[Collected data entries]
☆ ☆ ☆ ☆

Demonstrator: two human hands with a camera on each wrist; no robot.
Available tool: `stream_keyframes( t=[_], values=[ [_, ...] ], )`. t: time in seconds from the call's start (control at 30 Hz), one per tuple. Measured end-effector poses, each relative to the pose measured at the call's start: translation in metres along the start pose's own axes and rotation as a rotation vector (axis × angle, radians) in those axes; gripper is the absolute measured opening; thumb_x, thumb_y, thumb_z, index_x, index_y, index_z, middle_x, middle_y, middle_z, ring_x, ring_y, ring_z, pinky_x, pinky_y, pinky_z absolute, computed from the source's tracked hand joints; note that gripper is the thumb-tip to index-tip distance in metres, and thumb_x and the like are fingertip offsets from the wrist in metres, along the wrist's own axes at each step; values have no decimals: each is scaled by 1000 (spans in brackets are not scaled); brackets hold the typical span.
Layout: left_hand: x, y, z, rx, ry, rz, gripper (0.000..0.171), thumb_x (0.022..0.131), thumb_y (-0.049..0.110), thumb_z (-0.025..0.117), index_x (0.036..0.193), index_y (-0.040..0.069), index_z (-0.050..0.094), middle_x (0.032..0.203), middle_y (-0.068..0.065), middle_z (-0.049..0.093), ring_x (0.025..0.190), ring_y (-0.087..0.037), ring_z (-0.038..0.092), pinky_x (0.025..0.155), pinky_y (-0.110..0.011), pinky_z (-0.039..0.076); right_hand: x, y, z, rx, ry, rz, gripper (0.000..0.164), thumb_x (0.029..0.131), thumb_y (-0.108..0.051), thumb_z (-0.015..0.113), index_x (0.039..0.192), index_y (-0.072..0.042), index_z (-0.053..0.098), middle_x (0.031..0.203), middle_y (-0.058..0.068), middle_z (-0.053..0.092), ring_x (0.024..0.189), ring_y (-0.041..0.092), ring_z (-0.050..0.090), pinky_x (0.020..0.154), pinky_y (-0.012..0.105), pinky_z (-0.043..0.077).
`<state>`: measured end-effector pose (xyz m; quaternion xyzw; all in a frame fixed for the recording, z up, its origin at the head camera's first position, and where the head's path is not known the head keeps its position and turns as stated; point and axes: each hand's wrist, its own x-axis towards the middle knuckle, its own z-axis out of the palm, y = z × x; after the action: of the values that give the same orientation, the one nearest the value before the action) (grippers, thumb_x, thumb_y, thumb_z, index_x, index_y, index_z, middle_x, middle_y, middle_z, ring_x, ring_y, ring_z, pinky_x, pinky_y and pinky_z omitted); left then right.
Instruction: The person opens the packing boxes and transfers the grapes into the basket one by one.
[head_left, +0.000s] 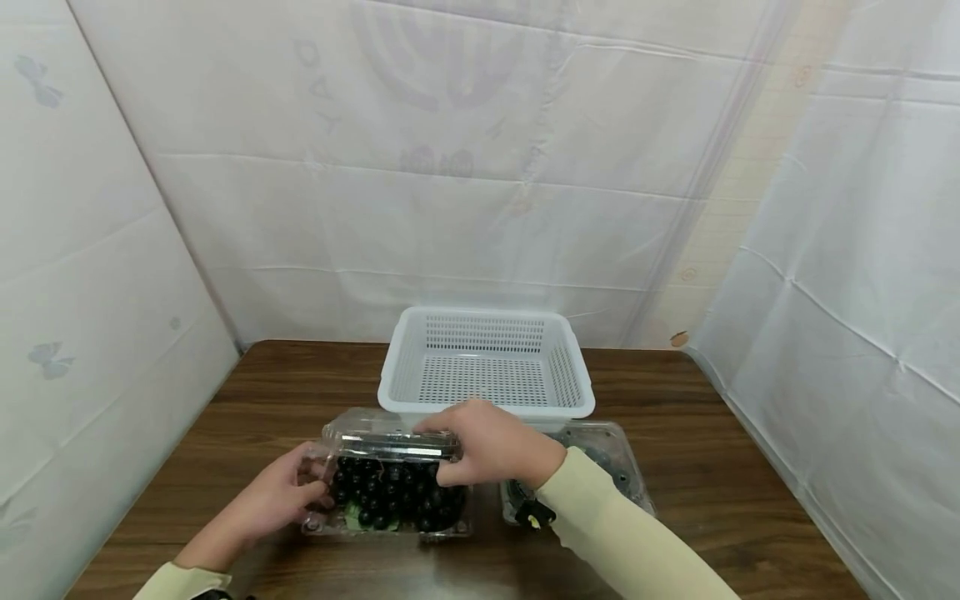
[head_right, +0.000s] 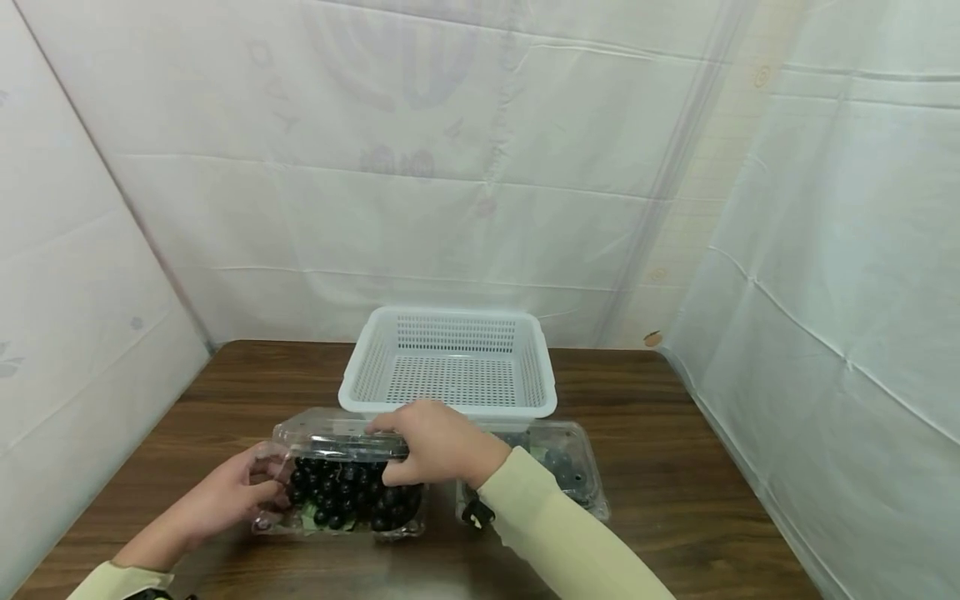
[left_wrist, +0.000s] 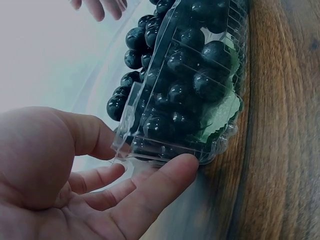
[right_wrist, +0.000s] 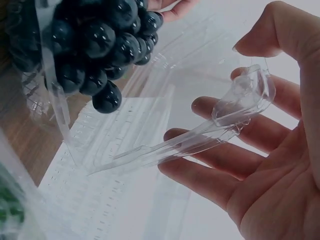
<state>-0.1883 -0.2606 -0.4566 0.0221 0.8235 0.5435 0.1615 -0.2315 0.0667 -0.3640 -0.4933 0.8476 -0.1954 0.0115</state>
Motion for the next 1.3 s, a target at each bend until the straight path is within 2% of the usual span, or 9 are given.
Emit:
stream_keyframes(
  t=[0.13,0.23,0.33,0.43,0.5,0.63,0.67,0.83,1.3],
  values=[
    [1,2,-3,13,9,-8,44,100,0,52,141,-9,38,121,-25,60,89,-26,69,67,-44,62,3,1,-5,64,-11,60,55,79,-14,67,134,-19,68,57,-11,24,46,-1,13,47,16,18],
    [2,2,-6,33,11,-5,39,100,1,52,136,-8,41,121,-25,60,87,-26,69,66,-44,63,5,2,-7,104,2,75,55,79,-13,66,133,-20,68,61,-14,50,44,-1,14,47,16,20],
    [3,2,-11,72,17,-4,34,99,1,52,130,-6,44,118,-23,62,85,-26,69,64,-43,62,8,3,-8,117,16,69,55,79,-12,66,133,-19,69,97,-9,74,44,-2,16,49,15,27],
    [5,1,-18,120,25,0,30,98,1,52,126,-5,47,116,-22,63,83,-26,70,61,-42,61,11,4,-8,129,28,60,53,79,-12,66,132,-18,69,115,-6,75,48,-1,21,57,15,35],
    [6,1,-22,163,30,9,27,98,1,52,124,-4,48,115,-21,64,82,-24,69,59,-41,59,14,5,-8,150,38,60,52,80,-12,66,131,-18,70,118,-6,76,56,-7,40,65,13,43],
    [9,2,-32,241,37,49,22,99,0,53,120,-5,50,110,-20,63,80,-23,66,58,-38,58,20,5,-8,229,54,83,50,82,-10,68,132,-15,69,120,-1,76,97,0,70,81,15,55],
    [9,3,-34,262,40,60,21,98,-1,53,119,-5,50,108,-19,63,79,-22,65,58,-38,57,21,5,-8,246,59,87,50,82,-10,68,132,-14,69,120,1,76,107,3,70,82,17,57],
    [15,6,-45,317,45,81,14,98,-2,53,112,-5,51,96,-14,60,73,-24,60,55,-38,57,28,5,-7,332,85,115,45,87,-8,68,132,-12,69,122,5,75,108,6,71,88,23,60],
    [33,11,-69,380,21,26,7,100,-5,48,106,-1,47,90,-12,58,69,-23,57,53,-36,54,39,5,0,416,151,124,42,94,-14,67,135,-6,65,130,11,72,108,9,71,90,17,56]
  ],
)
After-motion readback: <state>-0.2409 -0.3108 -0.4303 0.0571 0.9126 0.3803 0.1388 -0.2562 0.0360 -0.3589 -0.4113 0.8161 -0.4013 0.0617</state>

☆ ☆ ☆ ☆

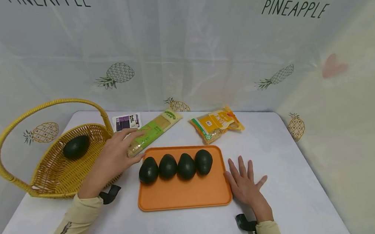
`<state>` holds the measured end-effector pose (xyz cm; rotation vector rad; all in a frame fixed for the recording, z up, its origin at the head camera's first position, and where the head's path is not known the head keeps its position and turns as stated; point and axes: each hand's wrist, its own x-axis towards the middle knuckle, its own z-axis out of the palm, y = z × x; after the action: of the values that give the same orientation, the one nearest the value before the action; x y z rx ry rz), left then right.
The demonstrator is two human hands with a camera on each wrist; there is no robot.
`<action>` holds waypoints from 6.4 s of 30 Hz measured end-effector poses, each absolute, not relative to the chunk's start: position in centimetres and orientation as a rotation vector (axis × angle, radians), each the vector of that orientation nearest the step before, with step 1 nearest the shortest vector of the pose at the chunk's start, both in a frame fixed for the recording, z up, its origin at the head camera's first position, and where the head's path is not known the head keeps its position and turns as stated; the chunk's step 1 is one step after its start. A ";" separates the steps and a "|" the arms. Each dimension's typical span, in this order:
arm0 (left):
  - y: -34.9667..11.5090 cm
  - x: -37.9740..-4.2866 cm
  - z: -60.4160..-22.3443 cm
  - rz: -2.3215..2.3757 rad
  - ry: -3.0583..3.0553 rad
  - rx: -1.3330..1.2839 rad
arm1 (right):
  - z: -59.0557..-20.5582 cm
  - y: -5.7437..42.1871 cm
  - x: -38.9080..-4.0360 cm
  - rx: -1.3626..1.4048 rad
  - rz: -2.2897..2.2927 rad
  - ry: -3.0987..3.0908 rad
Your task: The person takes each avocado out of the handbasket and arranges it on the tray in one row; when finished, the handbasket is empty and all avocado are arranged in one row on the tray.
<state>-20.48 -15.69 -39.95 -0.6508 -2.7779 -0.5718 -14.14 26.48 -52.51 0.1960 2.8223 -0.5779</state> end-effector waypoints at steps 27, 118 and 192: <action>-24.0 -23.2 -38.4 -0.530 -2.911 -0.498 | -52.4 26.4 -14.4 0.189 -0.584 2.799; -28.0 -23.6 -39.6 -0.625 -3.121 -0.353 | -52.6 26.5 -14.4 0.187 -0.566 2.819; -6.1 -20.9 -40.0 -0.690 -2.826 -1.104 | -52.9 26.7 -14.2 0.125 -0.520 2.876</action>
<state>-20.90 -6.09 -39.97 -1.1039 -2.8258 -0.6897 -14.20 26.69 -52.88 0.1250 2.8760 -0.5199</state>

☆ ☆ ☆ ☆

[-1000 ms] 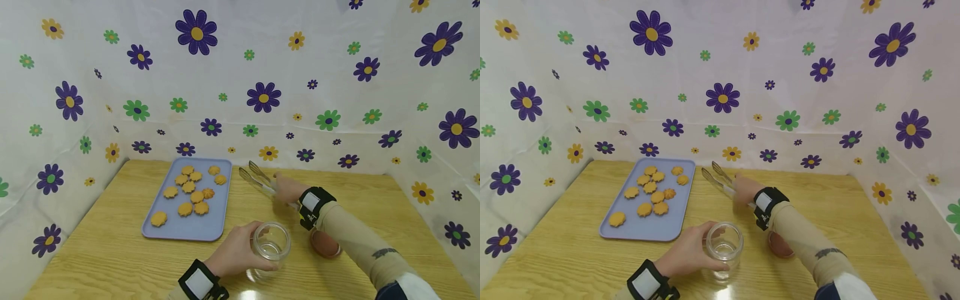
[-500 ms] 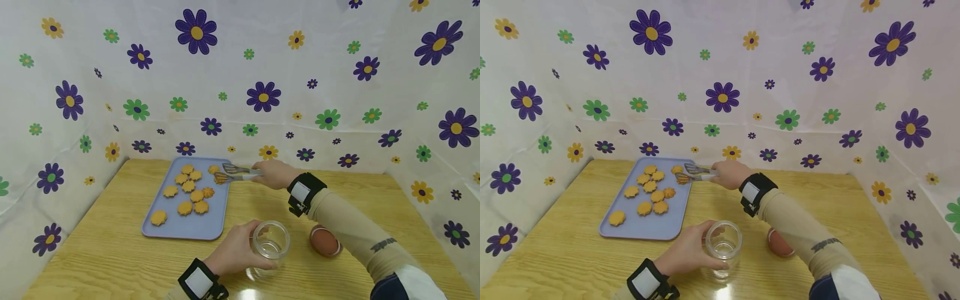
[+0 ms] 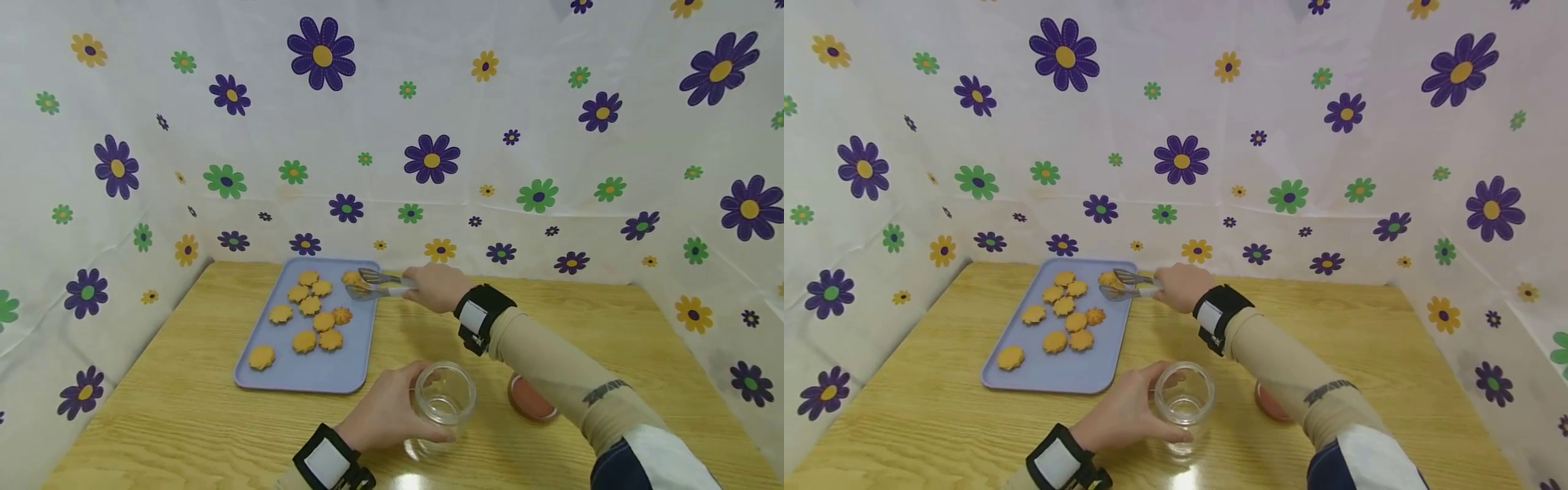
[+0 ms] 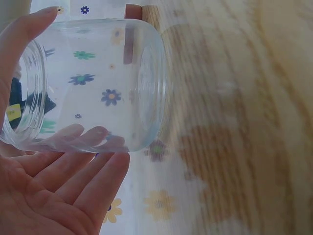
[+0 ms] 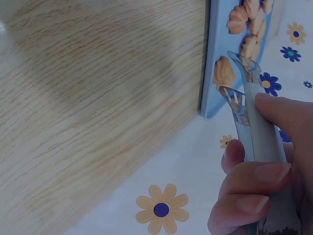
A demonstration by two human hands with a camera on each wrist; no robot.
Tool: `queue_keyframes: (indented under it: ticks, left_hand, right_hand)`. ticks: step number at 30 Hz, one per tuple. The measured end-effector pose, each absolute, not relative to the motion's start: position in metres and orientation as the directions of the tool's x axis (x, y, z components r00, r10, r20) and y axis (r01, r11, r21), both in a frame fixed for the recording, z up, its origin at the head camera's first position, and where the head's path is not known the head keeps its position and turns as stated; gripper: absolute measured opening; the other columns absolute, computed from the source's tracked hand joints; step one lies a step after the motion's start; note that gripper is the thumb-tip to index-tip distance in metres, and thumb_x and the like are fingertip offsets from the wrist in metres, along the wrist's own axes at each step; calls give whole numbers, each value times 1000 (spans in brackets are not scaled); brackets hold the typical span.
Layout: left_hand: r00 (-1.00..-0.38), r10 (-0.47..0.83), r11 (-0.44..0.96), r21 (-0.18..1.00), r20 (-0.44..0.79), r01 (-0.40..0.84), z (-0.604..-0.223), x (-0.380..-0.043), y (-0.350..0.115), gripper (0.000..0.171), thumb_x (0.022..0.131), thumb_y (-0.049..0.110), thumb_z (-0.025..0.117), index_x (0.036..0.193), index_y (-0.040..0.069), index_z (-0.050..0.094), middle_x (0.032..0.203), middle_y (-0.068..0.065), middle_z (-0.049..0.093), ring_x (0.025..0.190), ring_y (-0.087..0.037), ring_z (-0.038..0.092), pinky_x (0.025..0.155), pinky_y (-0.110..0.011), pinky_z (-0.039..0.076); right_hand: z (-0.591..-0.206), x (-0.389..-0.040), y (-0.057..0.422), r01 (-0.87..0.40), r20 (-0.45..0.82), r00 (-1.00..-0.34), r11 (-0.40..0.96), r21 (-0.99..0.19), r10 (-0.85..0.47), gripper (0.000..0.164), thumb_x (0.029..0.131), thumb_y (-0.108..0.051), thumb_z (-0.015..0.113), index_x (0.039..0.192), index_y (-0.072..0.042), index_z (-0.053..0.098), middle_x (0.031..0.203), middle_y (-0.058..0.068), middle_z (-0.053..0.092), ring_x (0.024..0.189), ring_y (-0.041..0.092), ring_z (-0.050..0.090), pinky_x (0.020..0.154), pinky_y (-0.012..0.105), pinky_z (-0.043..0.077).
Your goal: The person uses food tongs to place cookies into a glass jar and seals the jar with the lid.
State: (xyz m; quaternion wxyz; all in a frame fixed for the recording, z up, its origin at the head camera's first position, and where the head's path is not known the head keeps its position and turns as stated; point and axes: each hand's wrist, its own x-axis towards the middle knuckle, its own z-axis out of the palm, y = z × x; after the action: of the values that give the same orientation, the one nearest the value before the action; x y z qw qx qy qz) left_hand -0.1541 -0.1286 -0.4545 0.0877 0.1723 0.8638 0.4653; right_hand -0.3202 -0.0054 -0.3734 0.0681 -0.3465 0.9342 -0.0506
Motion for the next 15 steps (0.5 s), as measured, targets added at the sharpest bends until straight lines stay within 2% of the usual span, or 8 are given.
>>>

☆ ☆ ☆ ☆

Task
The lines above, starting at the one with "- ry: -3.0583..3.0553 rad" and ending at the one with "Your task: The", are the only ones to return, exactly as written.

Answer for the task
  - ry: -3.0583..3.0553 rad
  - rx: -1.3330..1.2839 rad
arm1 (right):
  - z: -59.0557..-20.5582 cm
  - y: -5.7437..42.1871 cm
  - x: -38.9080..-4.0360 cm
  - rx: -1.3626..1.4048 rad
  - rz: -2.2897..2.2927 rad
  - ry: -3.0987..3.0908 rad
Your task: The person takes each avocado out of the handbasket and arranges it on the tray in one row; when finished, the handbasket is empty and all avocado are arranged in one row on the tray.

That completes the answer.